How can I check if a page exists from a program?
I've tried doing a HEAD request to the page url with &action=raw, but that returns 200 regardless if the page exists (bug or feature?). The only way I can find at the moment is the Date and Last-Modified response headers are the same if the article doesn't exist yet, but this seems a bit too hackish.
Any suggestions?
Jim
Jim Higson wrote:
How can I check if a page exists from a program?
I've tried doing a HEAD request to the page url with &action=raw, but that returns 200 regardless if the page exists (bug or feature?). The only way I can find at the moment is the Date and Last-Modified response headers are the same if the article doesn't exist yet, but this seems a bit too hackish.
Oops, actually the Last-Modified header is always one hour (to the second) before Date if the article doesn't exist.
So testing for it just got hackier :)
The 200 error is there to stop a certain vandalbot; it will not be shown if you send the cookie of a logged-in user (the latter because pywikipediabot got the 200 error as well).
Andre Engels
On Fri, 25 Feb 2005 17:27:31 +0000, Jim Higson jh@333.org wrote:
How can I check if a page exists from a program?
I've tried doing a HEAD request to the page url with &action=raw, but that returns 200 regardless if the page exists (bug or feature?). The only way I can find at the moment is the Date and Last-Modified response headers are the same if the article doesn't exist yet, but this seems a bit too hackish.
Any suggestions?
Jim Higson wrote:
How can I check if a page exists from a program?
You can hit Special:Export/Pagename; if the response contains no <page> elements, the page does not exist.
I've tried doing a HEAD request to the page url with &action=raw, but that returns 200 regardless if the page exists (bug or feature?).
You get a 200 because the wiki script exists, and hasn't yet been special cased to return a 404 response for pages which don't exist.
The only way I can find at the moment is the Date and Last-Modified response headers are the same if the article doesn't exist yet, but this seems a bit too hackish.
[...]
Oops, actually the Last-Modified header is always one hour (to the second) before Date if the article doesn't exist.
I can't reproduce this; for pages that don't exist there is no Last-Modified header at all.

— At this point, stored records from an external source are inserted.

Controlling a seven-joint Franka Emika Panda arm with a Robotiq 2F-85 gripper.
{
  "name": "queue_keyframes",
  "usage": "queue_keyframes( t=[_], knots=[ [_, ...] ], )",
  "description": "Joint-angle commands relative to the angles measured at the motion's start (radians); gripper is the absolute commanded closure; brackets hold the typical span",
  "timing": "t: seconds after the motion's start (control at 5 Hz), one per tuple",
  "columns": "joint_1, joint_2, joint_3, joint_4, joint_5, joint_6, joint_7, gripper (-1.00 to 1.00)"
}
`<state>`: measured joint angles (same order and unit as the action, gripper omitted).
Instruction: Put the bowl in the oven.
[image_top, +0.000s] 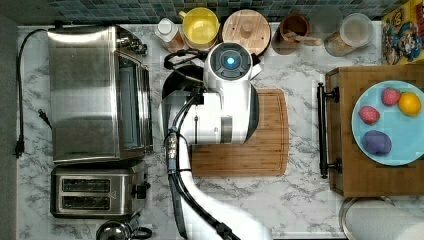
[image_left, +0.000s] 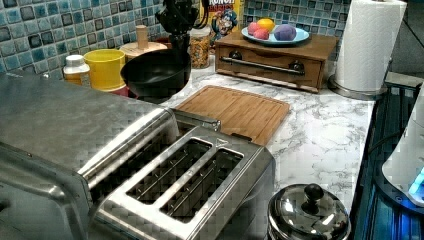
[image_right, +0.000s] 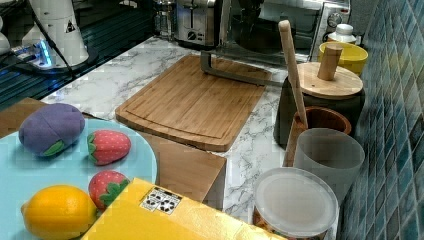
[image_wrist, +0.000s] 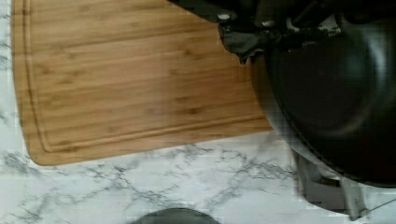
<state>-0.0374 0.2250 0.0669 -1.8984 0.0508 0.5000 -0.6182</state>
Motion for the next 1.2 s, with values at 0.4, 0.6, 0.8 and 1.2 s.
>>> queue_keyframes(
  t=[0.4,0.6,0.8,1.2],
  knots=[
    [0.087,-0.014,0.087,0.106,-0.076,0.055,-0.003,1.00],
    [0.088,-0.020,0.122,0.112,-0.075,0.035,-0.009,1.00],
    [0.081,-0.028,0.159,0.092,-0.028,0.065,-0.054,1.00],
    [0.097,0.040,0.205,0.121,-0.040,0.035,-0.019,1.00]
  ],
)
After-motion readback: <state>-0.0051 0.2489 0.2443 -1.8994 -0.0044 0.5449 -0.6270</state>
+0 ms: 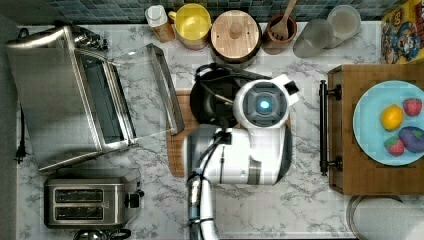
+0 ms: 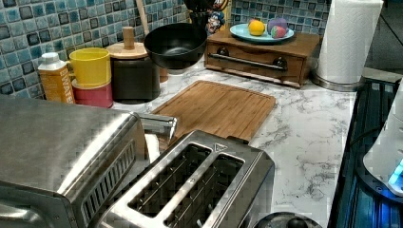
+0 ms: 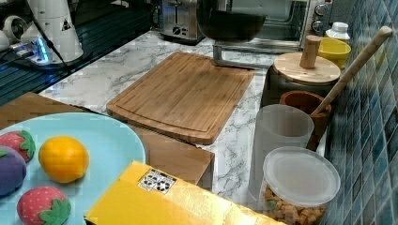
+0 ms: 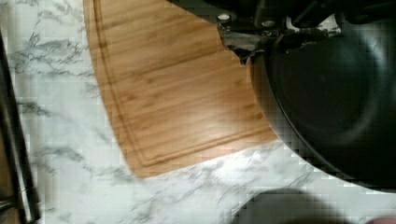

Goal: Pick up the bowl.

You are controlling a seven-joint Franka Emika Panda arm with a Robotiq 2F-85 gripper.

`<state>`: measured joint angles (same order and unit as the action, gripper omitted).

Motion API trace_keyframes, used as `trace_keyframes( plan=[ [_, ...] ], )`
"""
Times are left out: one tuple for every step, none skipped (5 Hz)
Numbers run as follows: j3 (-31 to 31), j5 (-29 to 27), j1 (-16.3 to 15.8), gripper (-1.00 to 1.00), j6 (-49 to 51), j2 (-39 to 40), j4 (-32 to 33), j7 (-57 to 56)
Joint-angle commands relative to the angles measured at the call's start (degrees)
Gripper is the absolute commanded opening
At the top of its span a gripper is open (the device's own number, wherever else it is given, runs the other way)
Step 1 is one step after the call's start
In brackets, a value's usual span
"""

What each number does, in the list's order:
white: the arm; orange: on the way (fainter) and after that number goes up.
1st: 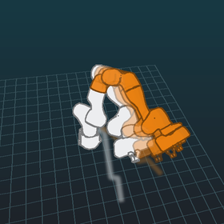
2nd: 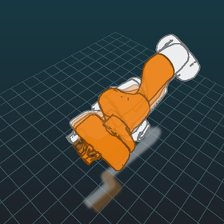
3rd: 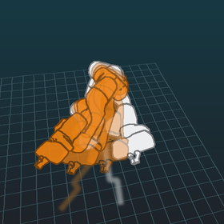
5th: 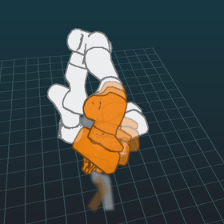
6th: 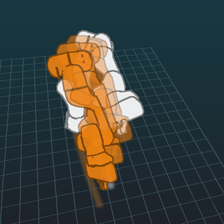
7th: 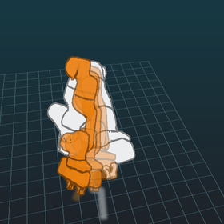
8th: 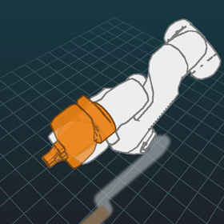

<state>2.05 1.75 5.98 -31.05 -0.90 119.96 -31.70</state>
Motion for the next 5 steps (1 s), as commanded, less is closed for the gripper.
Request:
trace_keyframes(
  plan=[
    [1.62, 2.92, -1.65, -1.0, 2.14, -5.06, -7.2, 3.53],
    [1.39, 2.95, -1.89, -1.0, 2.14, -5.06, -7.2, 3.57],
    [1.54, 2.93, -1.73, -1.0, 2.14, -5.06, -7.2, 3.54],
    [1.28, 2.96, -2.0, -1.0, 2.14, -5.06, -7.2, 3.56],
    [1.55, 2.93, -1.73, -1.0, 2.14, -5.06, -7.2, 3.55]
  ],
)
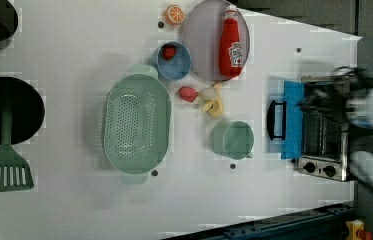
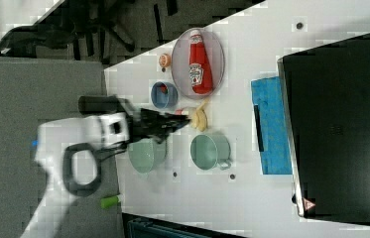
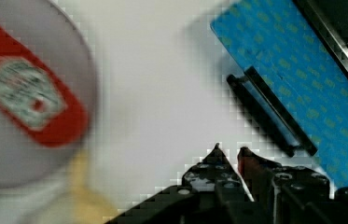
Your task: Flap open oven.
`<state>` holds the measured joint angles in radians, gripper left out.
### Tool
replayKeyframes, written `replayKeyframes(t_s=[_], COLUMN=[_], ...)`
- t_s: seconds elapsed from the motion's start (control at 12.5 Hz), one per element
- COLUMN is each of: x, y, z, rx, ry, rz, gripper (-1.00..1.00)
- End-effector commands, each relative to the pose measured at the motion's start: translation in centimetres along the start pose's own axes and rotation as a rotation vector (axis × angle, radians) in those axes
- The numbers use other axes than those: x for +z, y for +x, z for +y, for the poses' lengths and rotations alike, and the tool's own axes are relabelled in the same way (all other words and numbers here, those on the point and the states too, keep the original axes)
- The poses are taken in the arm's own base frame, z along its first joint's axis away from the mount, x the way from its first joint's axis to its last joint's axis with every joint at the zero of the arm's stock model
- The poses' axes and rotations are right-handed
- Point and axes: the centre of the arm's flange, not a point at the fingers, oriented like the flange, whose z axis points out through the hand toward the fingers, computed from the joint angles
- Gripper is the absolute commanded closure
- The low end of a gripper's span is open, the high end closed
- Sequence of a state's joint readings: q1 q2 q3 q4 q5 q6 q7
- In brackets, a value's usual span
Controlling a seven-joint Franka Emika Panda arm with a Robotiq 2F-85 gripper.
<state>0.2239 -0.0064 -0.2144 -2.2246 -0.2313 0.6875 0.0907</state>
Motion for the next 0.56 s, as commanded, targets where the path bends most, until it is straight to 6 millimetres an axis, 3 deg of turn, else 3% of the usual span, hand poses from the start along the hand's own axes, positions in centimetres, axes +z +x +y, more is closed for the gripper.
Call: replayKeyframes(t_s=[0.08,0.32,0.56], x=[-3.8,-10.6,-16.1], y=[0.6,0.8,2.0], z=[1.4,2.9,4.4], rx=[0.140,0.188,0.203], ry=[0.038,0.094,0.093], rz=[-0.096,-0.140,-0.148], gripper=[0.65,0.65,0.65])
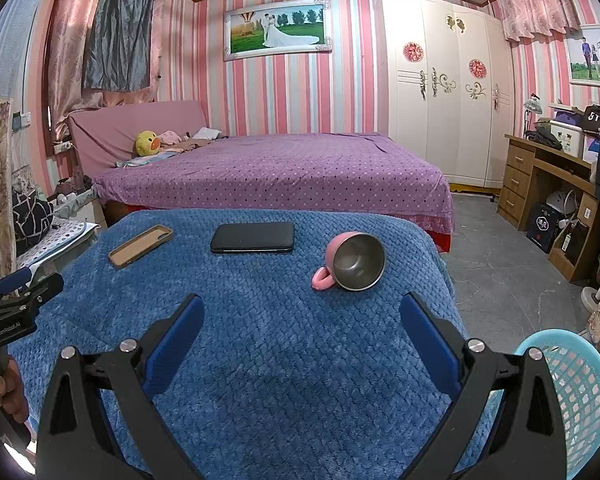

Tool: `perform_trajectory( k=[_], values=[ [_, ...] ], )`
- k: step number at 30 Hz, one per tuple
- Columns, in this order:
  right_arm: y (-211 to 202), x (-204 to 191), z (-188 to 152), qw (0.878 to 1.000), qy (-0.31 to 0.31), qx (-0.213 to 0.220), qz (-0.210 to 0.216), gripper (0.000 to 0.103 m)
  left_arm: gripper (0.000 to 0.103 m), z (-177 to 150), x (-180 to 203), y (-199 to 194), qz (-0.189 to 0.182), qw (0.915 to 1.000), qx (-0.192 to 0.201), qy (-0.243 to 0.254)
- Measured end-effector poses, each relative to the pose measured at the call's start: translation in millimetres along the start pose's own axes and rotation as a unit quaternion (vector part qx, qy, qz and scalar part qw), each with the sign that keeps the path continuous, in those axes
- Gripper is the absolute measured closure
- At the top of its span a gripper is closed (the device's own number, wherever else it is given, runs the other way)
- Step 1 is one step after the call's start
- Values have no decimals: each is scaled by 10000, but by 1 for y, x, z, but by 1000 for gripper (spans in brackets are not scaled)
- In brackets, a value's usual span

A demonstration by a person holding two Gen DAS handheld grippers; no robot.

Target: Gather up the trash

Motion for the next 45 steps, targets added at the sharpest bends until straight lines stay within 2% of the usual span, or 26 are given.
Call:
perform_trajectory(
  k=[45],
  values=[
    [1, 10, -4, 10000, -37, -31, -23, 7, 5, 3, 8, 0, -10, 10000, -16, -34]
  ],
)
Point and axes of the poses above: each gripper's, at about its wrist camera, not at the fingertips, and y roughly the way its jaws point, x to its right, z to its top, the point moved 3 cm from there along y, roughly the way its jaws point, and after that the axes turned 1 degree about z, right-handed, at the moved point
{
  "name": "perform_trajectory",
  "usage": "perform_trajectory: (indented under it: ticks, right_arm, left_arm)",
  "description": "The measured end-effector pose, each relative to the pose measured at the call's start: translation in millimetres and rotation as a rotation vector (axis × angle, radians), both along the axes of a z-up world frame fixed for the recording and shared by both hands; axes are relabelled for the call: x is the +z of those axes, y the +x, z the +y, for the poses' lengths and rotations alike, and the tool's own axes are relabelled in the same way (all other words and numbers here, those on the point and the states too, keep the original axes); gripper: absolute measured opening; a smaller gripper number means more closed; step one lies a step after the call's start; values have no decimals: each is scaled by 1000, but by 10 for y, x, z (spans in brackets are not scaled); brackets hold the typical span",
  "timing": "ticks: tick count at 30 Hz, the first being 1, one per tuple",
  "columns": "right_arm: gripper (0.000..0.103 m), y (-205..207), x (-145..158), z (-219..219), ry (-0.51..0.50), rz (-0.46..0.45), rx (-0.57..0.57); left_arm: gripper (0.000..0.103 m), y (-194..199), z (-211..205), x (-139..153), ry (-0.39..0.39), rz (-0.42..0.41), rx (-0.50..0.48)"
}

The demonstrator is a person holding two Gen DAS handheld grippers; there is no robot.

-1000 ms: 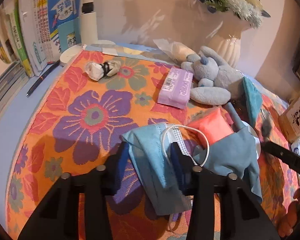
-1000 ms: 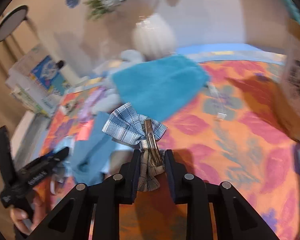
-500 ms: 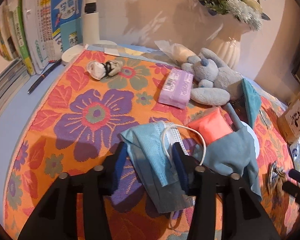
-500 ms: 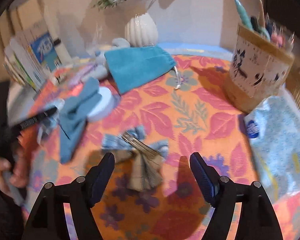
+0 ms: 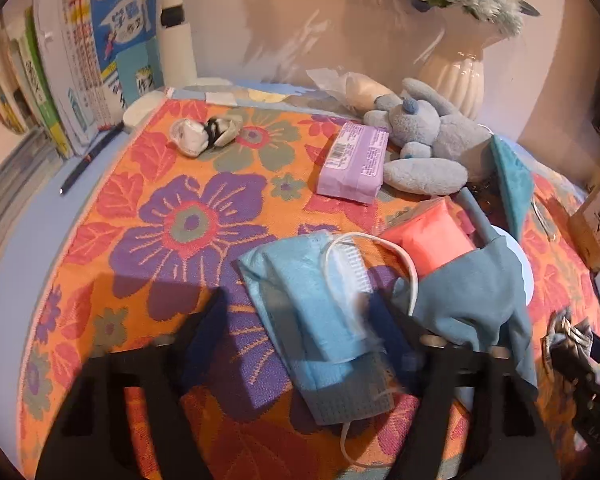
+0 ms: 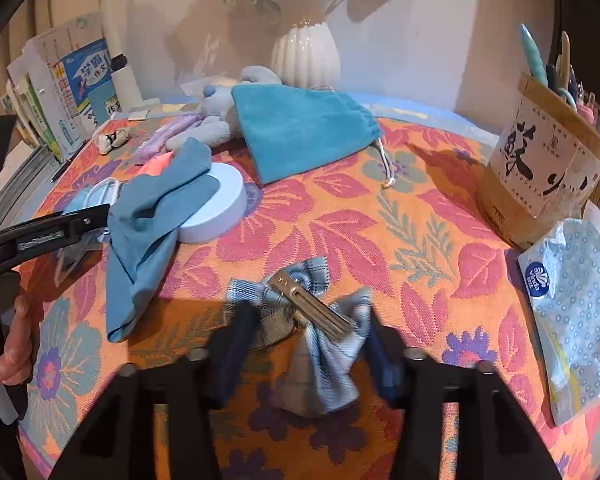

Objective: Organize soft objects
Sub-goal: 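Carry both items to the glass bowl and release them inside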

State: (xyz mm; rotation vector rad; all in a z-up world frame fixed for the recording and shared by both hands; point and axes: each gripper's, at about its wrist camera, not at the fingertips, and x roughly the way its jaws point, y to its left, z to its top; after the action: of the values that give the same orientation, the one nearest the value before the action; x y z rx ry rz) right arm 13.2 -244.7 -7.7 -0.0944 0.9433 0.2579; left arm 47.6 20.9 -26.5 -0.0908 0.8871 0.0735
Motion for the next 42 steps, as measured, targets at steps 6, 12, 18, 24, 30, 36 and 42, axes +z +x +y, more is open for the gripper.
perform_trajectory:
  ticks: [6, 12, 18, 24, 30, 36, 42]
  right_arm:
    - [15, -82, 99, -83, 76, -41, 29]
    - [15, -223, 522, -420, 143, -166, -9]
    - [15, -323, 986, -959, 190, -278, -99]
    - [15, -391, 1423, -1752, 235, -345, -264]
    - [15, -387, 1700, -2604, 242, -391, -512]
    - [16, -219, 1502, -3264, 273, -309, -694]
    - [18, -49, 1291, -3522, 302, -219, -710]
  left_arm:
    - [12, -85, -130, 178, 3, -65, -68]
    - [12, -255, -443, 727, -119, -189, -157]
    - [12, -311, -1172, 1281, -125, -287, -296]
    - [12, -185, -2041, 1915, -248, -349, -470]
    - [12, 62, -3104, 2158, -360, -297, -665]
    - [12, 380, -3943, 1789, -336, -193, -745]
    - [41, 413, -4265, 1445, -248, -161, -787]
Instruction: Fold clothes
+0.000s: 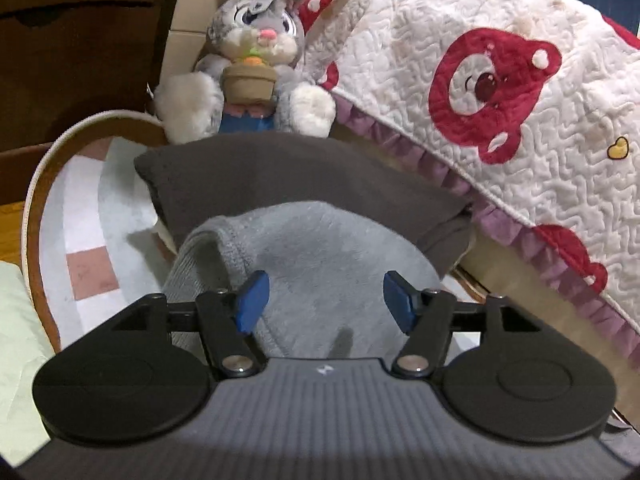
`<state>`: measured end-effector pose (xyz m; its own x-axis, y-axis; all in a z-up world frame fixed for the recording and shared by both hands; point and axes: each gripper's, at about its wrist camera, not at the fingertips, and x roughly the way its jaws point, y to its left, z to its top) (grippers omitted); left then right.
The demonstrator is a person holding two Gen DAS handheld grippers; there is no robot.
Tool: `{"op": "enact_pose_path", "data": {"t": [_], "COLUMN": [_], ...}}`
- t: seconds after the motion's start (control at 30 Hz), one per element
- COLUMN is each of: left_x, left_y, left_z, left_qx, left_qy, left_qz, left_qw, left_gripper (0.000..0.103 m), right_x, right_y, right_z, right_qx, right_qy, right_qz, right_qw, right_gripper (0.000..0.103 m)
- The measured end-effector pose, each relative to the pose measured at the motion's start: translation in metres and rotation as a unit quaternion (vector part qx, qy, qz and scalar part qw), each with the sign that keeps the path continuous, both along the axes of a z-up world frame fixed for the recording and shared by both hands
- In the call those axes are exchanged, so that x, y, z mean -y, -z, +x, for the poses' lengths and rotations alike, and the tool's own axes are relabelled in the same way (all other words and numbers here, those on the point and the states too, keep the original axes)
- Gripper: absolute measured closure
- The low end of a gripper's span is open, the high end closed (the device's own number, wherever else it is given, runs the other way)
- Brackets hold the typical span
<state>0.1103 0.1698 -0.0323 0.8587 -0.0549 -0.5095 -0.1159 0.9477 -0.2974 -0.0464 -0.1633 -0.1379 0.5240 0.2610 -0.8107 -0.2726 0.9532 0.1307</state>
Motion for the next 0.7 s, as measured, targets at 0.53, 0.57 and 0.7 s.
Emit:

Can you show a sample request and returned headers?
-- brion vibber (brion @ pobox.com)
Brion Vibber wrote:
Jim Higson wrote:
How can I check if a page exists from a program?
You can hit Special:Export/Pagename; if the response contains no <page> elements, the page does not exist.
I've tried doing a HEAD request to the page url with &action=raw, but that returns 200 regardless if the page exists (bug or feature?).
You get a 200 because the wiki script exists, and hasn't yet been special cased to return a 404 response for pages which don't exist.
The only way I can find at the moment is the Date and Last-Modified response headers are the same if the article doesn't exist yet, but this seems a bit too hackish.
[...]
Oops, actually the Last-Modified header is always one hour (to the second) before Date if the article doesn't exist.
I can't reproduce this; for pages that don't exist there is no Last-Modified header at all. Can you show a sample request and returned headers?
My 'application' uses XMLHTTP to make the request from a web page. Since this can only be made from a page on the same domain I put up a quick example:
Visit this in a recent version of Mozilla or similar and it should spit the headers to the page.
Jim
Brion Vibber wrote:
Jim Higson wrote:
Oops, actually the Last-Modified header is always one hour (to the second) before Date if the article doesn't exist.
I can't reproduce this; for pages that don't exist there is no Last-Modified header at all. Can you show a sample request and returned headers?
Seems to be a weird hack that was placed into the 1.4 release branch and not the development branch.
I'm not entirely sure why it's there, but it's clearly wrong.
-- brion vibber (brion @ pobox.com)
Brion Vibber wrote:
Brion Vibber wrote:
Jim Higson wrote:
Oops, actually the Last-Modified header is always one hour (to the second) before Date if the article doesn't exist.
I can't reproduce this; for pages that don't exist there is no Last-Modified header at all. Can you show a sample request and returned headers?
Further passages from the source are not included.